Valls recomienda no dejarse llevar por el «síndrome del cumpleaños» -por el cual el individuo «dice que todo está bien pero en el fondo está fastidiado por dentro»- sino que aboga por «hablar y comunicar lo que uno piensa, expresar con palabras que nos sentimos mal, y hacer partícipe de ello a las personas cercanas».

Se trata de «abrir puertas de emergencia», porque «hay quien, en estas situaciones, solo ve como salida la rabia o la agresividad», pero hay que dar paso a esas puertas para aliviar el estrés. Algo que se puede conseguir, según el psicólogo valenciano «dedicándonos a una afición, haciendo ejercicio, manteniendo charlas con las personas más cercanas» y con actividades como la ayuda social o el voluntariado y, sobre todo, «aprendiendo a relativizar y ser optimistas», porque «la Navidad no tiene por qué ser algo maravilloso».

Con ilusión

Para la psicóloga Gracia Vinagre el hecho de que la Navidad vaya a ser diferente no significa «que no se pueda vivir con ilusión». «Ligamos el cambio y la diferencia a cosas negativas», sobre todo a consecuencia de la pandemia, que «nos ha cambiado mucho y nos genera mucha infelicidad».
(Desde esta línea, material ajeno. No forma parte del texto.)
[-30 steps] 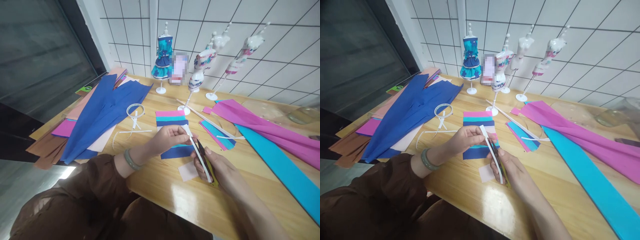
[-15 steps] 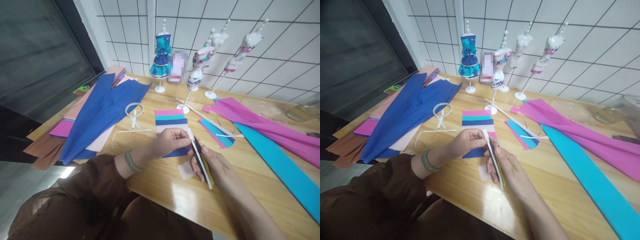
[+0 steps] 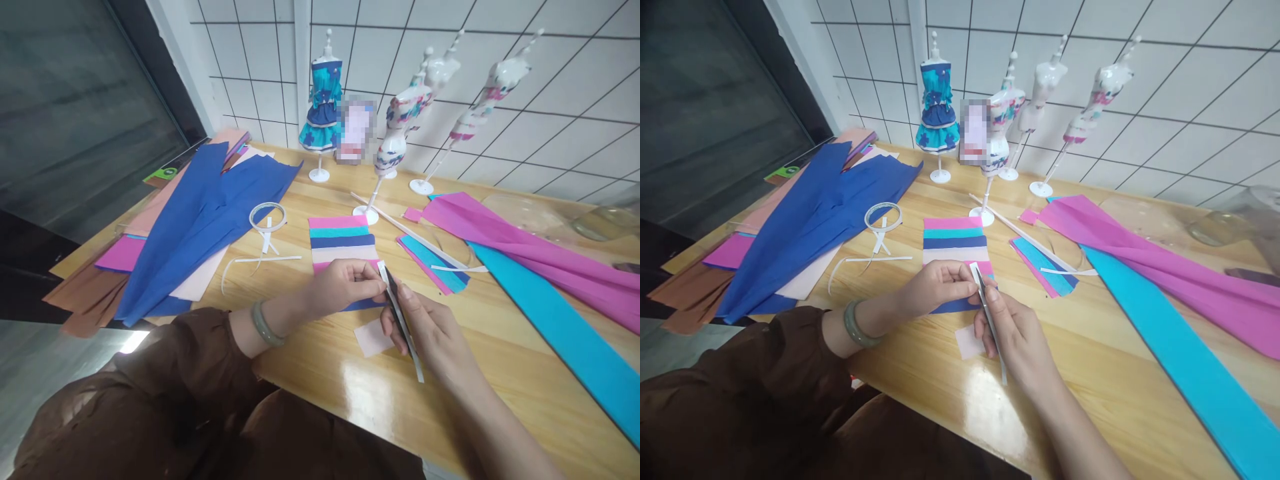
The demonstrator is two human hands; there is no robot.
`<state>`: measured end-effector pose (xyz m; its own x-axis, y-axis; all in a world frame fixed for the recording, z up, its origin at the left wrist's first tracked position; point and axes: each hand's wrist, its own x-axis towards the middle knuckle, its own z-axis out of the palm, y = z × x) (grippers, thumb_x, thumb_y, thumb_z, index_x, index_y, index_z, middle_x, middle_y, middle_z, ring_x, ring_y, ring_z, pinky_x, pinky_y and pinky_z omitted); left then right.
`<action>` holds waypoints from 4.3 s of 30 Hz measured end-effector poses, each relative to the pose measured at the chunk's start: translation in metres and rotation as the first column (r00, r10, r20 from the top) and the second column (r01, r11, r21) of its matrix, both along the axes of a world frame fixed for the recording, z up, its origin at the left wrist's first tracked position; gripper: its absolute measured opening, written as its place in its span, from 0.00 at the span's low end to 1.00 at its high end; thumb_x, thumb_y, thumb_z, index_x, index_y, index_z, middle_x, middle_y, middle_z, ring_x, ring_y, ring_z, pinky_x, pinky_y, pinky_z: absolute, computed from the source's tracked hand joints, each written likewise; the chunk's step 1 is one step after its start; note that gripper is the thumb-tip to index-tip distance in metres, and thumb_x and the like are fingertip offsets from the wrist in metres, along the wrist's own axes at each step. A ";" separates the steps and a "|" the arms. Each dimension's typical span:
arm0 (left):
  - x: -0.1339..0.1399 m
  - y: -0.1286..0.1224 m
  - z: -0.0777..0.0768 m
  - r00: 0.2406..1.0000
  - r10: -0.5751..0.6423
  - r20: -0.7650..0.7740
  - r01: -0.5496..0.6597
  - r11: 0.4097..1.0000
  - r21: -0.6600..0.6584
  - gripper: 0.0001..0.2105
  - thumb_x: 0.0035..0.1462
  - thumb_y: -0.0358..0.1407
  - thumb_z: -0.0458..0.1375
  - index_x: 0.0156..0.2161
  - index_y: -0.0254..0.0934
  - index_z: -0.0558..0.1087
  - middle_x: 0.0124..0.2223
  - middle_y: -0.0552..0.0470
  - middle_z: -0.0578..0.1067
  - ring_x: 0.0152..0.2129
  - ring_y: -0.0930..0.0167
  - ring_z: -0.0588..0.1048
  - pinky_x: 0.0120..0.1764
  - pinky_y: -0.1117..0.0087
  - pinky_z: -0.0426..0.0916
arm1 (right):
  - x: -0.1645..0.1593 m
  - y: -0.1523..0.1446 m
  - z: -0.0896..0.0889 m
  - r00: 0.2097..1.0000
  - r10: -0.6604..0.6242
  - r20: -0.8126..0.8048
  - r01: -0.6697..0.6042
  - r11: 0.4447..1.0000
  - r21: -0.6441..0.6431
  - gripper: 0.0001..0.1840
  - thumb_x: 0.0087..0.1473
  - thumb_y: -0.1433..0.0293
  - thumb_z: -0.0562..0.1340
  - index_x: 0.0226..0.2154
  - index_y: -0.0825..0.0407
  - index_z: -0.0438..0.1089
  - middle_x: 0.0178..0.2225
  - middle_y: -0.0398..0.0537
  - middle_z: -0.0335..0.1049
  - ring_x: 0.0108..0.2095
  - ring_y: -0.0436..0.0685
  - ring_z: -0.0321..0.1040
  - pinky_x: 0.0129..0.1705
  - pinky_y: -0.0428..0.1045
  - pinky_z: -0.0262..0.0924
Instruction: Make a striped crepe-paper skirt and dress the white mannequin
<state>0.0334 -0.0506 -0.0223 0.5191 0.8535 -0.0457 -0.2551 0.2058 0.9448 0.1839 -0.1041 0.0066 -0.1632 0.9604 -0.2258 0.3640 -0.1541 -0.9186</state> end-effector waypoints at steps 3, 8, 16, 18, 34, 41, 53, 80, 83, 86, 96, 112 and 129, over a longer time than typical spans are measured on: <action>0.000 0.000 0.001 1.000 -0.004 0.011 0.004 1.000 0.007 0.05 0.48 0.30 0.60 0.25 0.30 0.69 0.25 0.51 0.72 0.26 0.76 0.71 0.36 0.71 0.64 | -0.001 0.000 0.000 1.000 -0.014 -0.014 0.014 1.000 -0.003 0.29 0.58 0.50 0.46 0.20 0.52 0.64 0.11 0.40 0.57 0.13 0.48 0.53 0.19 0.45 0.48; 0.000 0.000 0.000 0.999 -0.023 0.034 0.023 1.000 0.006 0.06 0.48 0.31 0.60 0.25 0.30 0.69 0.25 0.51 0.72 0.26 0.75 0.71 0.37 0.70 0.64 | 0.000 -0.001 -0.001 1.000 -0.019 0.023 0.019 1.000 -0.003 0.29 0.58 0.50 0.46 0.17 0.52 0.61 0.10 0.40 0.54 0.14 0.48 0.50 0.19 0.45 0.46; -0.001 0.001 0.000 0.997 -0.043 0.059 0.044 0.999 -0.010 0.08 0.48 0.34 0.61 0.25 0.31 0.69 0.26 0.51 0.71 0.27 0.74 0.70 0.38 0.68 0.63 | -0.004 0.000 -0.001 0.999 -0.036 0.000 0.036 0.999 -0.016 0.26 0.57 0.50 0.47 0.24 0.52 0.63 0.11 0.38 0.54 0.13 0.48 0.49 0.17 0.46 0.45; -0.001 0.001 0.000 0.997 -0.047 0.059 0.048 0.999 -0.014 0.08 0.47 0.34 0.61 0.25 0.31 0.69 0.26 0.50 0.71 0.28 0.73 0.70 0.38 0.68 0.63 | -0.005 0.001 -0.001 0.999 -0.043 -0.012 0.043 0.999 -0.024 0.26 0.57 0.49 0.47 0.25 0.52 0.63 0.12 0.38 0.55 0.12 0.48 0.49 0.17 0.46 0.44; 0.001 0.003 -0.005 0.993 -0.059 0.103 0.061 0.998 -0.014 0.09 0.47 0.35 0.62 0.24 0.32 0.69 0.25 0.51 0.71 0.29 0.72 0.70 0.44 0.64 0.63 | -0.005 0.001 -0.002 0.998 -0.050 -0.030 0.049 0.999 -0.007 0.24 0.57 0.49 0.49 0.26 0.52 0.63 0.11 0.36 0.53 0.12 0.47 0.49 0.16 0.45 0.45; 0.001 0.004 -0.009 0.991 -0.071 0.116 0.075 0.997 -0.026 0.09 0.46 0.36 0.62 0.24 0.31 0.70 0.27 0.50 0.72 0.34 0.69 0.72 0.45 0.64 0.62 | -0.007 0.002 -0.001 0.997 -0.072 -0.021 0.072 0.997 -0.015 0.24 0.55 0.48 0.51 0.24 0.51 0.63 0.10 0.36 0.53 0.12 0.47 0.49 0.16 0.45 0.46; -0.005 0.002 0.002 0.996 -0.087 0.000 0.086 0.988 0.127 0.09 0.54 0.37 0.56 0.30 0.33 0.71 0.31 0.49 0.72 0.34 0.70 0.70 0.45 0.66 0.62 | -0.002 0.002 -0.005 0.998 -0.066 0.005 0.066 0.998 0.010 0.28 0.56 0.50 0.49 0.16 0.51 0.61 0.10 0.40 0.56 0.14 0.49 0.53 0.19 0.46 0.49; 0.000 -0.003 0.002 0.997 0.028 0.075 -0.034 0.997 0.069 0.10 0.56 0.40 0.54 0.33 0.35 0.62 0.31 0.53 0.71 0.31 0.74 0.71 0.42 0.68 0.64 | -0.008 0.002 -0.011 0.983 -0.096 -0.155 0.089 0.995 -0.053 0.23 0.55 0.50 0.51 0.27 0.53 0.65 0.12 0.38 0.60 0.11 0.47 0.53 0.15 0.44 0.49; 0.001 -0.001 0.000 0.997 0.063 0.051 -0.066 0.996 0.060 0.09 0.54 0.39 0.56 0.32 0.35 0.62 0.30 0.53 0.70 0.29 0.74 0.71 0.40 0.69 0.65 | -0.011 0.002 -0.011 0.989 -0.093 -0.118 0.093 0.996 -0.005 0.24 0.55 0.50 0.51 0.25 0.53 0.64 0.12 0.38 0.59 0.12 0.47 0.53 0.16 0.44 0.49; 0.000 -0.001 -0.001 0.995 0.098 0.012 -0.098 0.991 0.095 0.08 0.54 0.37 0.55 0.32 0.35 0.63 0.30 0.53 0.70 0.30 0.73 0.71 0.40 0.69 0.65 | -0.012 0.002 -0.011 0.988 -0.097 -0.118 0.100 0.995 0.021 0.24 0.55 0.50 0.52 0.25 0.52 0.63 0.12 0.38 0.59 0.12 0.47 0.53 0.16 0.44 0.50; -0.001 -0.002 0.001 0.996 0.089 -0.023 -0.086 0.988 0.127 0.07 0.55 0.37 0.54 0.33 0.34 0.65 0.31 0.52 0.72 0.30 0.73 0.71 0.39 0.69 0.64 | -0.012 0.002 -0.013 0.990 -0.105 -0.093 0.107 0.994 0.018 0.24 0.56 0.49 0.50 0.27 0.52 0.63 0.12 0.37 0.57 0.12 0.47 0.52 0.16 0.44 0.50; -0.002 0.001 0.003 0.993 0.031 0.113 -0.036 0.998 0.046 0.10 0.53 0.39 0.56 0.30 0.36 0.59 0.28 0.54 0.70 0.28 0.73 0.71 0.40 0.66 0.65 | -0.008 0.002 -0.013 0.985 -0.058 -0.166 0.048 0.997 -0.062 0.25 0.58 0.51 0.48 0.32 0.54 0.65 0.12 0.37 0.60 0.11 0.46 0.52 0.16 0.44 0.47; -0.004 -0.002 0.003 0.999 -0.033 -0.027 0.036 0.992 0.120 0.10 0.54 0.38 0.55 0.29 0.35 0.60 0.25 0.54 0.69 0.26 0.75 0.69 0.33 0.71 0.62 | -0.012 0.002 -0.005 0.981 -0.068 -0.182 0.054 0.996 -0.076 0.24 0.54 0.49 0.52 0.28 0.53 0.63 0.08 0.35 0.56 0.10 0.45 0.50 0.16 0.43 0.46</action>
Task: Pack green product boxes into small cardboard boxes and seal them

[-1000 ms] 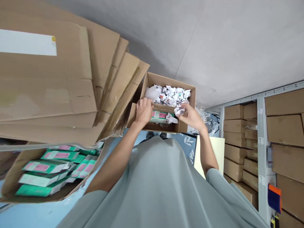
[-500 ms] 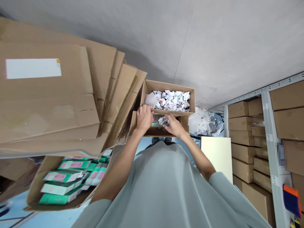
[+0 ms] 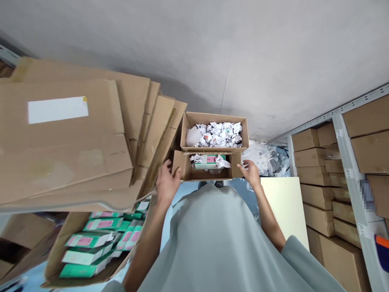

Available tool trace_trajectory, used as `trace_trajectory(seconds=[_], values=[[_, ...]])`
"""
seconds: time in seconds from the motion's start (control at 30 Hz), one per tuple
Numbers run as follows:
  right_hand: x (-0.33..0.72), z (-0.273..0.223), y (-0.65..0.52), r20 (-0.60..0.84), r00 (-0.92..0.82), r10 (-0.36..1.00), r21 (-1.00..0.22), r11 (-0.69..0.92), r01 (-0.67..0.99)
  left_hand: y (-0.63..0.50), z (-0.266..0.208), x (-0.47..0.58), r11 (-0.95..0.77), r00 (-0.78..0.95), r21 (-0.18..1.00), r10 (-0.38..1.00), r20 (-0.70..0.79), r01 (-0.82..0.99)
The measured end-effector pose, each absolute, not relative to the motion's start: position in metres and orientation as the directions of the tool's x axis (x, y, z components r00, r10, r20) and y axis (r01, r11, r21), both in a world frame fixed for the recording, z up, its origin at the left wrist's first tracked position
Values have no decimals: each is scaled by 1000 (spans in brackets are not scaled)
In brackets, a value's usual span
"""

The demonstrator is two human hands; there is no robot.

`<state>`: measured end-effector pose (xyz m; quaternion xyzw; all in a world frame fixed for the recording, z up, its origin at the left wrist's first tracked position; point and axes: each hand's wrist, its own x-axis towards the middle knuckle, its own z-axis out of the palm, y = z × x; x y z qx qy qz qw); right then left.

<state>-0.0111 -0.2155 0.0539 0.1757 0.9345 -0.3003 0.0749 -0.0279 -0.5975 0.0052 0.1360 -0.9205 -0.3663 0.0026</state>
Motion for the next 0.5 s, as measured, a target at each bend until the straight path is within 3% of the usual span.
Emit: trace_trajectory(seconds=[0.17, 0.5], values=[[-26, 43, -234, -330, -883, 334, -411, 791, 453, -604, -9, -34, 622, -908, 666, -339, -246, -413], [25, 61, -236, -269, -836, 478, -382, 744, 548, -601, 2, -32, 620, -942, 709, -226, -247, -335]])
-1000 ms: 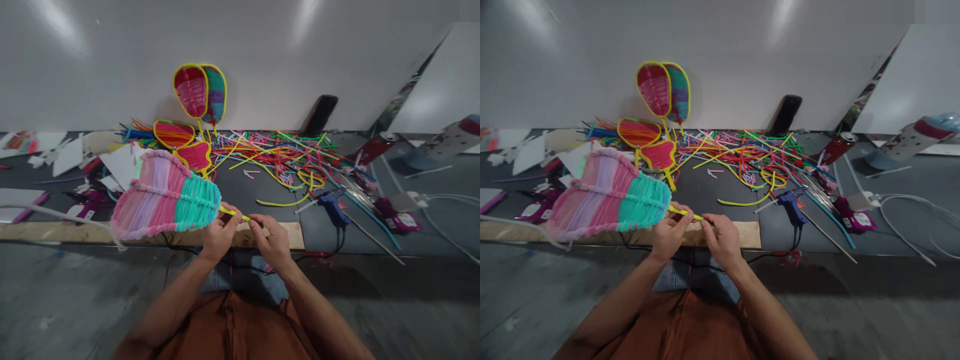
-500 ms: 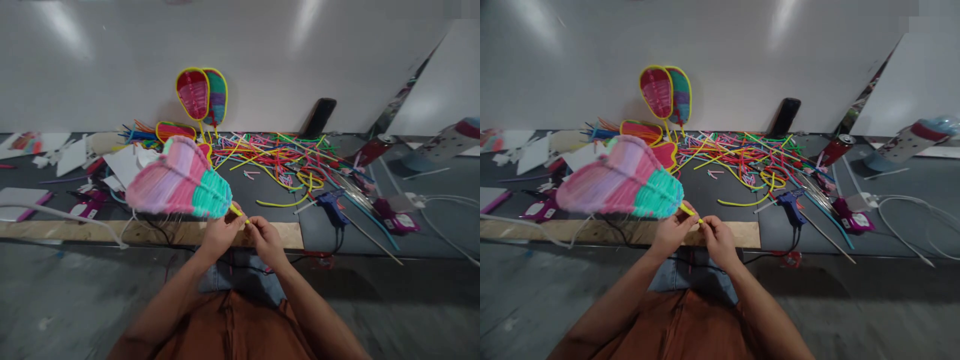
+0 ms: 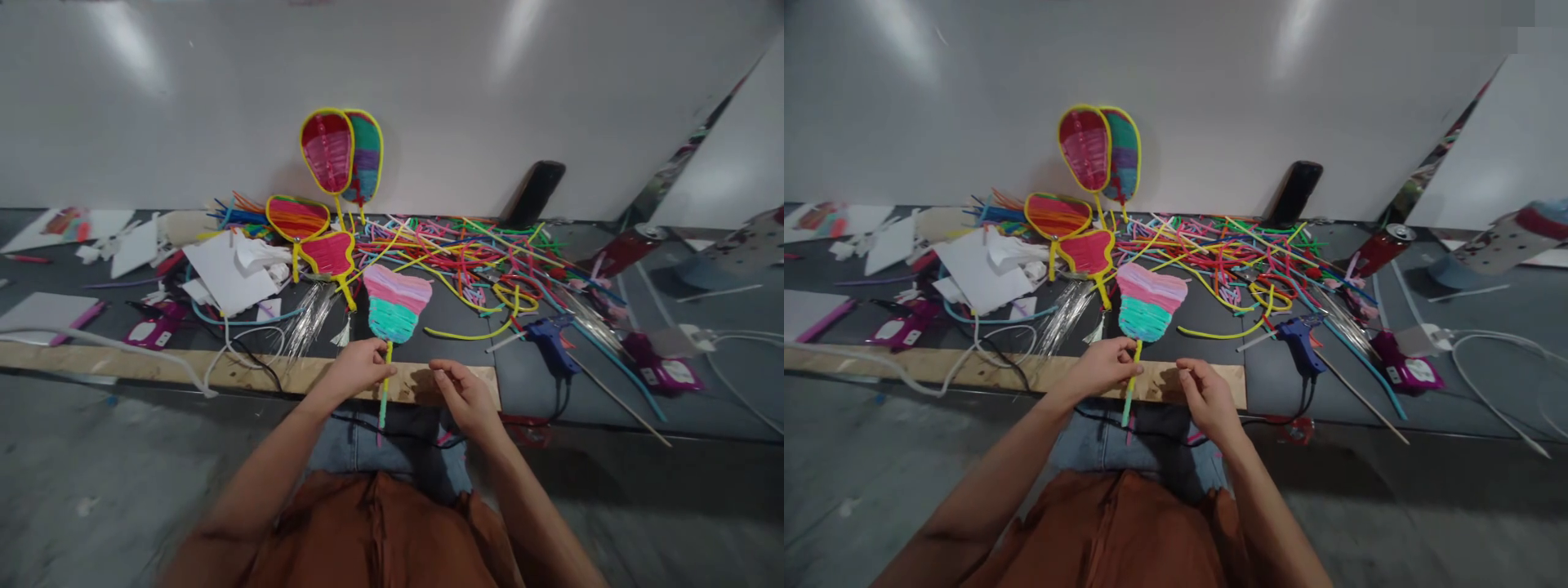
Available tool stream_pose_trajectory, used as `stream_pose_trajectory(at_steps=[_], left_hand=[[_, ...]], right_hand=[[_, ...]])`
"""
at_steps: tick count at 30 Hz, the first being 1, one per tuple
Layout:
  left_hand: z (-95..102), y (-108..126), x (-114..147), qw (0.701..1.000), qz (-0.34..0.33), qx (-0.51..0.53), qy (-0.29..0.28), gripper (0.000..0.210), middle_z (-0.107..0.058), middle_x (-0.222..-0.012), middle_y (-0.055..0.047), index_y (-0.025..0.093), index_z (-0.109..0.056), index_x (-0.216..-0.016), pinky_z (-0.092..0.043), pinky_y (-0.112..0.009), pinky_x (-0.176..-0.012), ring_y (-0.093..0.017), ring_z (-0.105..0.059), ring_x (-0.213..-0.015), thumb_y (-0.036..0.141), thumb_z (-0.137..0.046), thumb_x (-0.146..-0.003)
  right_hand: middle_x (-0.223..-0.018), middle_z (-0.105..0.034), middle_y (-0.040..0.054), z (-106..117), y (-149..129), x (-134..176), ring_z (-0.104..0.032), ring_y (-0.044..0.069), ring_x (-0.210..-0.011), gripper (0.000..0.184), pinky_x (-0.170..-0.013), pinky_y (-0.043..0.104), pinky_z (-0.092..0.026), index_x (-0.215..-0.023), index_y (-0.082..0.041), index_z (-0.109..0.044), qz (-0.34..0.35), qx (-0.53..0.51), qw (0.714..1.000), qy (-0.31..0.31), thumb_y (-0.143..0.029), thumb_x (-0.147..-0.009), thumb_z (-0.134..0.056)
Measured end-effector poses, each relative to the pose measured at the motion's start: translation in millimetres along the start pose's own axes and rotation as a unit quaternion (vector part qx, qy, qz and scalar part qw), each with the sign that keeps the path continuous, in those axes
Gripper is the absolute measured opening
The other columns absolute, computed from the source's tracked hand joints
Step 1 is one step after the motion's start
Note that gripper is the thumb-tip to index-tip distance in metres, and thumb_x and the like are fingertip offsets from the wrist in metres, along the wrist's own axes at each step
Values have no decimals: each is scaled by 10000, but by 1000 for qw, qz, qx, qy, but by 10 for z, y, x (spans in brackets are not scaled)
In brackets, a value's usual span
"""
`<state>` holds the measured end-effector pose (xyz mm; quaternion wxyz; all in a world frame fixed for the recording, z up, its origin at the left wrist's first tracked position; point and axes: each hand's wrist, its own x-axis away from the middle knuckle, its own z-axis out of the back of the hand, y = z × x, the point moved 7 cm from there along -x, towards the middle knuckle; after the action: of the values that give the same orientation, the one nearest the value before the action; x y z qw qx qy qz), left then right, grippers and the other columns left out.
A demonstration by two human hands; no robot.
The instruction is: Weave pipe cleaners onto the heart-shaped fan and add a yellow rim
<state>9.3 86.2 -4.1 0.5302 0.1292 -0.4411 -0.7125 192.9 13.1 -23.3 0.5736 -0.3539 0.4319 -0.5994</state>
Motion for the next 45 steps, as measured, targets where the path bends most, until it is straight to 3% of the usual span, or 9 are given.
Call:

Pero un cambio «puede ser un regalo» y este año «puede que vayamos a renunciar a cosas, pero a lo mejor estas fiestas nos enseñan otras».

La profesional pone el foco en los niños, y hace un llamamiento a que los adultos «transmitamos a los pequeños que aunque van a ser diferentes serán igual de ilusionantes», y Valls añade que «aunque no se pueda regalar y ofrecer tantas cosas materiales, sí se puede ofrecer afecto y cariño».

Y ambos encuentran en estas Navidades diferentes algo positivo, «no serán tan estresantes», indica Vinagre, porque «con menos gente no tendremos que preparar grandes cenas, sino ir a lo sencillo, que a fin de cuentas es la base del espíritu navideño: disfrutar de las pequeñas cosas y momentos más hogareños».

Valls también se inclina por relativizar, «podemos verlas como una cena más, y pensar que ya habrá momentos para celebrarlo» y anima a la gente a no perder el contacto con los seres queridos, ya que «serán las Navidades más tecnológicas» y debemos hacer uso de recursos digitales para «poder tener cenas virtuales y si hace falta se pone en la mesa un altavoz y una videollamada con los familiares y amigos».

En este sentido el profesional explica que el «amortiguador del dolor es el contacto social y el trato personal», así, aboga por mantener los contactos a distancia valiéndonos de la tecnología, y también por tener proyectos de cara al año nuevo como «almohada protectora frente a la angustia».

Para Vinagre, podemos verlas como unas navidades «más tranquilas» y sugiere «tirar de imaginación» para mantener el contacto social mediante cartas, mensajes, videollamadas, hacer un adorno navideño para un ser querido» e intentar buscar los mecanismos que «nos hagan sentir más cerca a nuestros seres queridos».